Binary Vocalist Jordan Shteif on Their New Record and More

Photo: Morgan Newell

I am not a purist. The liminal spaces between hardcore, screamo, and metalcore don’t particularly mean much to me, and I love when bands knowingly skirt the lines of all three, allowing themselves to breathe and move. With that in mind, Binary is a band that gives itself free reign to play around with the music they make. It’s refreshing to hear a band not give a fuck about anything except for the songwriting, something that Binary has in spades. 

The journey they’ve taken—from an inauspicious, prototypical skramz demo to their newest, most explosive and moving material—is one of a band full of people who are students of the game in the truest sense. They know how to make the most of the tools in their sandbox, in ways that others don’t. The band’s last record, Commit More Arson, is a passionate and blistering workout, the zenith of a band whose members spent their teen years listening to equal parts Usurp Synapse and Gaza.

I’ve been privileged enough to hear their latest material, Say Your Prayers, No One Cares, and it’s another rocket fuel-powered step forward for the band, dancing between borderline-deathcore breakdowns, enigmatic sass, and frayed primal-scream-therapy from vocalist Jordan Shteif.

I’ve seen Binary live twice now; once at the Hope for Shelter fest in San Antonio and again a few days later in an Austin warehouse where Jordan hung upside down from the rafters while screaming their lungs out.
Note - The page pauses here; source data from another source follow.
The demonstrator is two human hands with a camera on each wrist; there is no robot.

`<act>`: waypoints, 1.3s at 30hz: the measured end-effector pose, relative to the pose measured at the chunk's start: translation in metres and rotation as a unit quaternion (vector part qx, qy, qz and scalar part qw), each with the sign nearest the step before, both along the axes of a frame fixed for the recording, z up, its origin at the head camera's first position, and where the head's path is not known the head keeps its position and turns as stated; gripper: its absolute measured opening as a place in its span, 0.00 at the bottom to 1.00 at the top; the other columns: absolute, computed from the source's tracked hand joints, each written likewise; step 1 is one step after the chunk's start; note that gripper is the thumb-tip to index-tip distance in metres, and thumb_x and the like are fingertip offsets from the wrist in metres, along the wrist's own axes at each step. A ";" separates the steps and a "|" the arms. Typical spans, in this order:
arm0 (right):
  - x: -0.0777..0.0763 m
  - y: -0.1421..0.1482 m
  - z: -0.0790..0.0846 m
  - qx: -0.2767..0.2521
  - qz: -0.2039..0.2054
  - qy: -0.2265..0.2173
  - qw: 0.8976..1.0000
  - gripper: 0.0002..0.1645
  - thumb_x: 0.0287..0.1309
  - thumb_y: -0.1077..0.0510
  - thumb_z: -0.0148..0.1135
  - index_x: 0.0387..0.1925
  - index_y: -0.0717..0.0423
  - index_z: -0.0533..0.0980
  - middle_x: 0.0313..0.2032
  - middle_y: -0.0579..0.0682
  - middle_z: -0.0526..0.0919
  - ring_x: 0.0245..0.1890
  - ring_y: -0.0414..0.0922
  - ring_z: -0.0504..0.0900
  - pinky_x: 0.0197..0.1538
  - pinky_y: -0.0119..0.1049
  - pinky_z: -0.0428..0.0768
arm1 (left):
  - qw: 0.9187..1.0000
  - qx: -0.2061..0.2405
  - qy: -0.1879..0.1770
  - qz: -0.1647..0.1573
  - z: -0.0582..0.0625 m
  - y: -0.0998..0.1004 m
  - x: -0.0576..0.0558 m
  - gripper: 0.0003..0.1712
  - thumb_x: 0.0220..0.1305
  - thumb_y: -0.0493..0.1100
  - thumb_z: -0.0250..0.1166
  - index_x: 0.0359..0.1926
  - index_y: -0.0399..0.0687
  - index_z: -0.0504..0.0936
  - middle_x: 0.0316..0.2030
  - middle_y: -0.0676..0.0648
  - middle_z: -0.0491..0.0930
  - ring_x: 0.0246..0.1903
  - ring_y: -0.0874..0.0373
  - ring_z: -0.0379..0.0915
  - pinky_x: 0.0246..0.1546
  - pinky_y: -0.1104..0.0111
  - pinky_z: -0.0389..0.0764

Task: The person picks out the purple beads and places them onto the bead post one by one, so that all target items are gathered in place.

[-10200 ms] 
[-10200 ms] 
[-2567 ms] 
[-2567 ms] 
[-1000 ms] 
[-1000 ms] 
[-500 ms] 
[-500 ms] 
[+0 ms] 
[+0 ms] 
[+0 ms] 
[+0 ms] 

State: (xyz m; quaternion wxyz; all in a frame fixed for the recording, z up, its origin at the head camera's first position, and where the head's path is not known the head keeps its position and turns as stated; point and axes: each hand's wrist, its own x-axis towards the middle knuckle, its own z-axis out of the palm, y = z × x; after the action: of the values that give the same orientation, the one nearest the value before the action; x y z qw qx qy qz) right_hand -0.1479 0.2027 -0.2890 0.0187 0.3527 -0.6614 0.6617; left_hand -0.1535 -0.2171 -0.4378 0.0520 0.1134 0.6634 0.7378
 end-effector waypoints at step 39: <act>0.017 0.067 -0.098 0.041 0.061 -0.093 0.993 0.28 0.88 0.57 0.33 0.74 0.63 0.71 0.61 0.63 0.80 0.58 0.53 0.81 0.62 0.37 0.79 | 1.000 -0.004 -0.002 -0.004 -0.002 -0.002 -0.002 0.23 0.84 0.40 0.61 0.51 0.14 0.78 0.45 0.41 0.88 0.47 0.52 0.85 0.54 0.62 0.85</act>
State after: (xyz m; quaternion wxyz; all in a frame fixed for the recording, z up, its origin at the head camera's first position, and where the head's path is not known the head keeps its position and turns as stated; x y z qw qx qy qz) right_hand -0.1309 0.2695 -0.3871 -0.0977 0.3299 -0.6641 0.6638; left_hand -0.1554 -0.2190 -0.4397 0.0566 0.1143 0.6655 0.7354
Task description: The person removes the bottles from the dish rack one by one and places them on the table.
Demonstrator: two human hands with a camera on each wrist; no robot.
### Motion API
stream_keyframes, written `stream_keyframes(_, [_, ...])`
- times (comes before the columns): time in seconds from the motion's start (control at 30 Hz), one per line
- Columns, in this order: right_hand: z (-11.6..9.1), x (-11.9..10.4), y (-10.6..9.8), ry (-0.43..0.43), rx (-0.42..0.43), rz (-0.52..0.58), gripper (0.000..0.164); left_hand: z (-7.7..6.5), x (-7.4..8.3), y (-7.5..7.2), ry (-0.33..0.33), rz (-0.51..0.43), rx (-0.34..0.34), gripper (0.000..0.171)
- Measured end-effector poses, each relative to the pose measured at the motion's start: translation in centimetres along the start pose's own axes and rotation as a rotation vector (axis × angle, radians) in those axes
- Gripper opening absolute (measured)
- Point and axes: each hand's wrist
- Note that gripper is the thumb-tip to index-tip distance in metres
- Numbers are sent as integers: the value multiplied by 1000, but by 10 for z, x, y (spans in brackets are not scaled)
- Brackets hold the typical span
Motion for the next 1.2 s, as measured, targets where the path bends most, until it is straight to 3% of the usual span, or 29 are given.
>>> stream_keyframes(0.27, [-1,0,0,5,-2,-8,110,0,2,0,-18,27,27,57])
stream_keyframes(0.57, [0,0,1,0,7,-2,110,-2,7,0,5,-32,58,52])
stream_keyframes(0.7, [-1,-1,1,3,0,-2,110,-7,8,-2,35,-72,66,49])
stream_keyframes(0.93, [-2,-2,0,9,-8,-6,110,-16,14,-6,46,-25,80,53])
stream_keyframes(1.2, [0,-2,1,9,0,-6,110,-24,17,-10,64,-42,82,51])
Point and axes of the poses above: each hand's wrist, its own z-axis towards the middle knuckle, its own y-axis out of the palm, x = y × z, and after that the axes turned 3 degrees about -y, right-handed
What could have been a rote foray into spazzy mathcore cliché ended up being the most electrifying performance of the evening due to the band’s charisma and passion. It was so impressive that my partner bought a shirt after initially being skeptical.

I recently sat down with Jordan to ask them a few questions in advance of their new material. 

Alright, so first things first. Thanks so much for taking the time to do this interview. I gotta get the generic question out of the way first: how did Binary start?

Okay, word. Binary started when I got the idea to move from Florida to Philly. I knew Alex [McFarland] and Logan [Reilling] (guitarist and bassist) because the tape label I helped run in high school put out their old band (Magnolia). They were moving to Philly for school, and they knew our old guitarist, and that person introduced us to our old drummer, so like August 2017 we started writing for the demo we put out in October or November of that year.

To my ears, you draw influence from screamo and even deathcore while still being pretty strongly rooted, musically, in metalcore. Where do these aesthetics and influences come from?

Alex and I kinda recently got into deathcore a bit, them probably moreso than I. I kinda just love the MySpace shit. I moved to Philadelphia a screamo kid and through playing more shows in that genre up here I just got tired of it. Metalcore was introduced to me through [my partner] Téa and other friends who were also familiar with screamo. I had a really negative perception of a lot of things I’m into now.

I think that kind of progression is really interesting and it's something I've been talking about more lately, how stuff that used to be dismissed as "poser shit" usually ends up coming back as an influence to later generations. Why do you think that is?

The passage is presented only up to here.